I later discovered that John the Apostle wrote about this

aspect of God’s Light. Generally we think of Jesus’ claim to

be the Light of the World as a comfort, but in John, after the

famous verse about God loving the world so much that he sent

his only begotten Son, we read:

And this is the judgment, that the light has come

into the world, and people loved darkness rather

than light because their deeds were evil. For all who

do evil hate the light and do not come to the light, so

that their deeds may not be exposed. ( John 3:19-20,

NRSV)

Amid the din of dishwashing, I saw myself in the Light of

Truth. Whereas I had, for instance, treasured an image of myself

as a forbearing and forgiving Christian suffering patiently

my former wife’s infidelities, I now saw how emotionally manipulative

I had been in relation to her. Where I had believed

myself to be an advocate of peace, I saw the anger that alienated

me from others. Where I had seen myself as a person of

love and a promoter of life, I saw that—in the pursuit of my

selfish aim of retaining my wife’s affections—I had willed to

get her pregnant even though I knew that the result would be

abortion and thus the murder of my child. That pregnancy

never happened but, in the Light, I now knew the truth of my

heart: I was manipulative, selfish, a potential murderer, and

totally self-deceived.

Even at the time that I was experiencing this vision, what

struck me as peculiar was that I did not feel particularly

shamed.

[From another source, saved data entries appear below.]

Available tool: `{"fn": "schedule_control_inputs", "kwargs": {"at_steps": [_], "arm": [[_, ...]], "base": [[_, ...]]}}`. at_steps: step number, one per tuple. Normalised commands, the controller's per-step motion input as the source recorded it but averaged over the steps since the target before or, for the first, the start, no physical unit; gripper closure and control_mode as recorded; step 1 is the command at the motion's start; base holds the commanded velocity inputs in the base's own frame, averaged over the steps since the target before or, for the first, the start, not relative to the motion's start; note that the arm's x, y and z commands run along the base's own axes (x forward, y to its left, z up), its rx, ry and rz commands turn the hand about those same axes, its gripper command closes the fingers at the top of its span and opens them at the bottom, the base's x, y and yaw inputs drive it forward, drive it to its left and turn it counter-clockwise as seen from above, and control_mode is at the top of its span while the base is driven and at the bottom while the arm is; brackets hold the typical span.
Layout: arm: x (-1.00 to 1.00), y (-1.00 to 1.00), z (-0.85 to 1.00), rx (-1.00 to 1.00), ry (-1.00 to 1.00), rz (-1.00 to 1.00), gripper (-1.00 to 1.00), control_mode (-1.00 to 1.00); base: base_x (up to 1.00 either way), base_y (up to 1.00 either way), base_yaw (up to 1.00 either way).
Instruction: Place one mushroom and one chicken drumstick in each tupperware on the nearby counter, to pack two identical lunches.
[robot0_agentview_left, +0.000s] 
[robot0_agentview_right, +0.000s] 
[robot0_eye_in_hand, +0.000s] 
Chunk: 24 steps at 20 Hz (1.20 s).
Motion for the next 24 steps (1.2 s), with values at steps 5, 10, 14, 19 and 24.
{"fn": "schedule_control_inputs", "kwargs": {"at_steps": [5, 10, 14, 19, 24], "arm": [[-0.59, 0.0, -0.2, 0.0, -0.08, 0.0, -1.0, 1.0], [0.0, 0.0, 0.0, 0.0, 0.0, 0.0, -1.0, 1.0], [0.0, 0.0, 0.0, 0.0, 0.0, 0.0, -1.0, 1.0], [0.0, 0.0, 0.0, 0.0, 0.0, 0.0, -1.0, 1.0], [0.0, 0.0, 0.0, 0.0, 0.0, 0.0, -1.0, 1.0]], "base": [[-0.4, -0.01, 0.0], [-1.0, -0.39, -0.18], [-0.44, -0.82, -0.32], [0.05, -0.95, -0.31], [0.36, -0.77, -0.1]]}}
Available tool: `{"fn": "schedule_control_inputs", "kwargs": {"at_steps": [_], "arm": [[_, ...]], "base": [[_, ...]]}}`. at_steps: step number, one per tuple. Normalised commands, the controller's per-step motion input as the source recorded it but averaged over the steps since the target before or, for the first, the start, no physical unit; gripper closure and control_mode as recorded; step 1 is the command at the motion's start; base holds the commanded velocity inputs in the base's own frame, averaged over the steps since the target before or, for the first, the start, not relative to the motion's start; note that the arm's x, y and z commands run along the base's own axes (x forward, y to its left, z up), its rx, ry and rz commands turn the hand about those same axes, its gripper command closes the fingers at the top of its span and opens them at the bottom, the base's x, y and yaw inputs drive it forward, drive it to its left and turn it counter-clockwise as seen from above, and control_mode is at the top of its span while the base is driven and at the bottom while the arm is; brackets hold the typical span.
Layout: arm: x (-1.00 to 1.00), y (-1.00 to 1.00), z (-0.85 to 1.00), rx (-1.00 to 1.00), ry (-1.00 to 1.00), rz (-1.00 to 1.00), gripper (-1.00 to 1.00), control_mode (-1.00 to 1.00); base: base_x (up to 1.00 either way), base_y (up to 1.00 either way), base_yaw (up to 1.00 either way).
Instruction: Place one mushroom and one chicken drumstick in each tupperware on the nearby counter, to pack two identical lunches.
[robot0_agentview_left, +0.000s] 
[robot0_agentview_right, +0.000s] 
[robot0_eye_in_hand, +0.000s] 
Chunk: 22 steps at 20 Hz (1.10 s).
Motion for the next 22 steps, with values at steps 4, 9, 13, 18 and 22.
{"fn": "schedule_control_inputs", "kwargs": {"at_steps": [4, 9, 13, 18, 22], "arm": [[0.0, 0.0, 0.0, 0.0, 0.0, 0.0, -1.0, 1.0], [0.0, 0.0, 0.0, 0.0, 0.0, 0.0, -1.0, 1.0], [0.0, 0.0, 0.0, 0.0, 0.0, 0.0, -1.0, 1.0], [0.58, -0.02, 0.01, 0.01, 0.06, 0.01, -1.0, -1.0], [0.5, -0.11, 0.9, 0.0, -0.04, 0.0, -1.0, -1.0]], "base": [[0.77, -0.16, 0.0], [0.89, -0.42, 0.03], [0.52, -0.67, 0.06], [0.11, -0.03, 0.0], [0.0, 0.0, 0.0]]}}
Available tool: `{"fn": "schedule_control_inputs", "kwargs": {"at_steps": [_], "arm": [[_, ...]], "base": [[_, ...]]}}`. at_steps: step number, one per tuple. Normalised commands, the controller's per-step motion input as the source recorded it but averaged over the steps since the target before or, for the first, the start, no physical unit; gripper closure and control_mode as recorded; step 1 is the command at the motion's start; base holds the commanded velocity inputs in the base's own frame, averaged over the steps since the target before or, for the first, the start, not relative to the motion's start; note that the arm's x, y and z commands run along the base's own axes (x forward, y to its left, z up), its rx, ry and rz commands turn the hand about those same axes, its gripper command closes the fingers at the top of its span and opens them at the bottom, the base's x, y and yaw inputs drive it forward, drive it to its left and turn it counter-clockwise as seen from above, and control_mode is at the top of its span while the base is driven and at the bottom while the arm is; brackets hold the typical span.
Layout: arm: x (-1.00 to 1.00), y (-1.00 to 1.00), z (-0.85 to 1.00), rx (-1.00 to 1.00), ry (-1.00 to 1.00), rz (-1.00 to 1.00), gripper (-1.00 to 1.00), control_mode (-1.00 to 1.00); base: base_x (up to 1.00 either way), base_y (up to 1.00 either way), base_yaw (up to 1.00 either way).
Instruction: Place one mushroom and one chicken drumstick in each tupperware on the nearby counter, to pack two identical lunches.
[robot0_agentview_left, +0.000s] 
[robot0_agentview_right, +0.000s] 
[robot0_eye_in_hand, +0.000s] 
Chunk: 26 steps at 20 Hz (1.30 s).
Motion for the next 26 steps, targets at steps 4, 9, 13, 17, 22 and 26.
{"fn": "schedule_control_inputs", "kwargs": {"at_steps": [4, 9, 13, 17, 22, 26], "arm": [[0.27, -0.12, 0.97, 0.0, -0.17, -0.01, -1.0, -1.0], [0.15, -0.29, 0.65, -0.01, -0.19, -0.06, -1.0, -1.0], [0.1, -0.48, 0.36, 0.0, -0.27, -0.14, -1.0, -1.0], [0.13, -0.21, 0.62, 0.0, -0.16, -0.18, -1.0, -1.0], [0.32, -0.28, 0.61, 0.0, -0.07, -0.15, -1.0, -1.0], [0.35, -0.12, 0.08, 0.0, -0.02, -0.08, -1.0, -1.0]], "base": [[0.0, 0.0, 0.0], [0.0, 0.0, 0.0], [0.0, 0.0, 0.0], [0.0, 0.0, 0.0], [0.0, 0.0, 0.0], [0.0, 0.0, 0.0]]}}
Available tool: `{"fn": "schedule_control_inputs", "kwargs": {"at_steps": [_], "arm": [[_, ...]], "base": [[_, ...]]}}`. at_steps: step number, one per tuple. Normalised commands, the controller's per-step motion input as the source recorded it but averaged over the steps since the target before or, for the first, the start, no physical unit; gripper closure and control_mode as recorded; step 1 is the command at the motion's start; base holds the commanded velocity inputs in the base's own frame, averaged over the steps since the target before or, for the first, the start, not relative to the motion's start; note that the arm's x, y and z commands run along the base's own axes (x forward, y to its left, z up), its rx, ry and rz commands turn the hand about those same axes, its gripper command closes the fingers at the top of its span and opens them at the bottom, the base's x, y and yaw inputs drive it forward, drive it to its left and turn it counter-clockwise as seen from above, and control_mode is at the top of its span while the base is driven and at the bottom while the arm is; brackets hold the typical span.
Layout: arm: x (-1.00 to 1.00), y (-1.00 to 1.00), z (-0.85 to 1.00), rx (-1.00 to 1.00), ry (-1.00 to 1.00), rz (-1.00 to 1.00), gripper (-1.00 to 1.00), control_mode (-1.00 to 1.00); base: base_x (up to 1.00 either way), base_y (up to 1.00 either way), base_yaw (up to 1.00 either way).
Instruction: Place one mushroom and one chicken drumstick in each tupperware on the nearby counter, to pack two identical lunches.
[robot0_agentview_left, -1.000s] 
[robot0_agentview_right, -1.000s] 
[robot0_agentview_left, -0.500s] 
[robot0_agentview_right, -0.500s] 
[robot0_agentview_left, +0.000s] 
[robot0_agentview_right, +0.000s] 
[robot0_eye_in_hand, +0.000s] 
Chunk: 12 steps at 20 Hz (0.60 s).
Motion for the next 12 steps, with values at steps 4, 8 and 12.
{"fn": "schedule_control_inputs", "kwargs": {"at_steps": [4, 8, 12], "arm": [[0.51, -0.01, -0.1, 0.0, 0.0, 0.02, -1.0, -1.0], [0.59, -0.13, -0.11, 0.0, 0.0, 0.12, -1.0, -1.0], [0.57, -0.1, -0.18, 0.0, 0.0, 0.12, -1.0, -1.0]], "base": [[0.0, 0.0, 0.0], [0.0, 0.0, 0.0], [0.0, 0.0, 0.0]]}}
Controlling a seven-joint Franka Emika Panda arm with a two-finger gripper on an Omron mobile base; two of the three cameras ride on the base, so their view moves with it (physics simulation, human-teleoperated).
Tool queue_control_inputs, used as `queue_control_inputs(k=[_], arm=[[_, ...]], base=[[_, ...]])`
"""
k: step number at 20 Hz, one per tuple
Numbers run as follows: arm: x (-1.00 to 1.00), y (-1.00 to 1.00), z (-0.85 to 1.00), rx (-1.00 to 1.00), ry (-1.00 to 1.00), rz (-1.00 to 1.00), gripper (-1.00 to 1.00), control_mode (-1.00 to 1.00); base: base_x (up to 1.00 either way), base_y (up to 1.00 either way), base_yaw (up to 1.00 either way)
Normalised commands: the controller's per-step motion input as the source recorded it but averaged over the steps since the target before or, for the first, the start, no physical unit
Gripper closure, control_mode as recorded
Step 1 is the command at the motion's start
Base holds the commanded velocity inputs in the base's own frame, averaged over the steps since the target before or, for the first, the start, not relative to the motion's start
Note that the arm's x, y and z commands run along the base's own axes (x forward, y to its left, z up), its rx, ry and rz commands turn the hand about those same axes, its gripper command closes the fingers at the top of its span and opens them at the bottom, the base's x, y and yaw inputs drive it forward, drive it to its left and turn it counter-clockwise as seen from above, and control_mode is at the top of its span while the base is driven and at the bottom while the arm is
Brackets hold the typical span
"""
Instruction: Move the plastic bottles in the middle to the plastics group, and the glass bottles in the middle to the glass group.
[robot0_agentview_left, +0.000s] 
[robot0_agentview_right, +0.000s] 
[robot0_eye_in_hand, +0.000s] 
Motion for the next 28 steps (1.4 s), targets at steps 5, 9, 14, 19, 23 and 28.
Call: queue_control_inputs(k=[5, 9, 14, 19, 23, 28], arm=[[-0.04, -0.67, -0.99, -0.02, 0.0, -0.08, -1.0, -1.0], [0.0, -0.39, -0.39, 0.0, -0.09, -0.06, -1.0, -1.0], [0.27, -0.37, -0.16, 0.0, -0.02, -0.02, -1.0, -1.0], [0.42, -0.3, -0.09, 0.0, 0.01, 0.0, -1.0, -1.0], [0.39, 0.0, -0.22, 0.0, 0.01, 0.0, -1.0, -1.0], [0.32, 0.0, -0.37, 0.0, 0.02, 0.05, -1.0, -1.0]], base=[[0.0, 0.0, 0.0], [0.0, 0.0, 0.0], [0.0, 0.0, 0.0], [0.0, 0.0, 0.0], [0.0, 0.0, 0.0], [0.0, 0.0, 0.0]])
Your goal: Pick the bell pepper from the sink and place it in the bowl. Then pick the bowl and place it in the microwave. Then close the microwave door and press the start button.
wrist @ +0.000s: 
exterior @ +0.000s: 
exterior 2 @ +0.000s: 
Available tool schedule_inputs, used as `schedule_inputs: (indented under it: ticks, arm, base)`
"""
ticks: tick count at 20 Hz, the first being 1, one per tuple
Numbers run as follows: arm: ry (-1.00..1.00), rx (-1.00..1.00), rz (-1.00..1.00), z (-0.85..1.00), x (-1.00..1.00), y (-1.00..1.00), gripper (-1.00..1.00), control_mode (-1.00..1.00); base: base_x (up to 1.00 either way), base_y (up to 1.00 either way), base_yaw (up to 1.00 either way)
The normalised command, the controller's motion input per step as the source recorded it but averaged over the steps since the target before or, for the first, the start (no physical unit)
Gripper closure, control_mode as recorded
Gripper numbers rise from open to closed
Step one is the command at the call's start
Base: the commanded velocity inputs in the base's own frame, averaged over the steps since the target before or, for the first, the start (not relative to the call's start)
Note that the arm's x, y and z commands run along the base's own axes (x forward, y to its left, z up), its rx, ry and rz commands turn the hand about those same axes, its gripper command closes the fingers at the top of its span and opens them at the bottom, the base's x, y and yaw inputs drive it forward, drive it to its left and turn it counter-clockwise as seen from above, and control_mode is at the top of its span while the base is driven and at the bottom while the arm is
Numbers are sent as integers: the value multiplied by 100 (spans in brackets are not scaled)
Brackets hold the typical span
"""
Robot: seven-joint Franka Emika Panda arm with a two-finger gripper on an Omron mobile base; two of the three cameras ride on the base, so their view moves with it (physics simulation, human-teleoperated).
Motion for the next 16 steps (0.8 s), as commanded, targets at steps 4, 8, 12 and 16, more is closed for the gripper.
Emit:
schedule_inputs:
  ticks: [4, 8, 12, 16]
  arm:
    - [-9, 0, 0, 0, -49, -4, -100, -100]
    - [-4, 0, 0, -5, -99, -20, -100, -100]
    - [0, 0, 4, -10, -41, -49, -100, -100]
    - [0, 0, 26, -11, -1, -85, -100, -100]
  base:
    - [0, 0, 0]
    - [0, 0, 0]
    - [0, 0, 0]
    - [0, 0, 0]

Doubtless to the confusion of my friends, I began to

announce, “I am a sinner.” Surely not a badge of honor, it was

for me a simple and even joyful reality: at the center of the

universe was God’s love, at its periphery my sin, and the gravitational

force of love was greater than the entropy of sin. I now

understood that it wasn’t my loveableness that held the universe

together, but God’s. I didn’t have to be my own Savior,

much less the Savior of the world. Someone else had already

done that!

In the prologue to the Gospel of John, comes a verse that

appears on the title page:

The law indeed was given through Moses, grace

and truth came through Jesus Christ. ( John 1:17,

NRSV)

Is it not a defining mark of the divine, to be able to unite grace

and truth? I am grateful that in my life Jesus has brought both,

and that grace infused the truth when truth was difficult.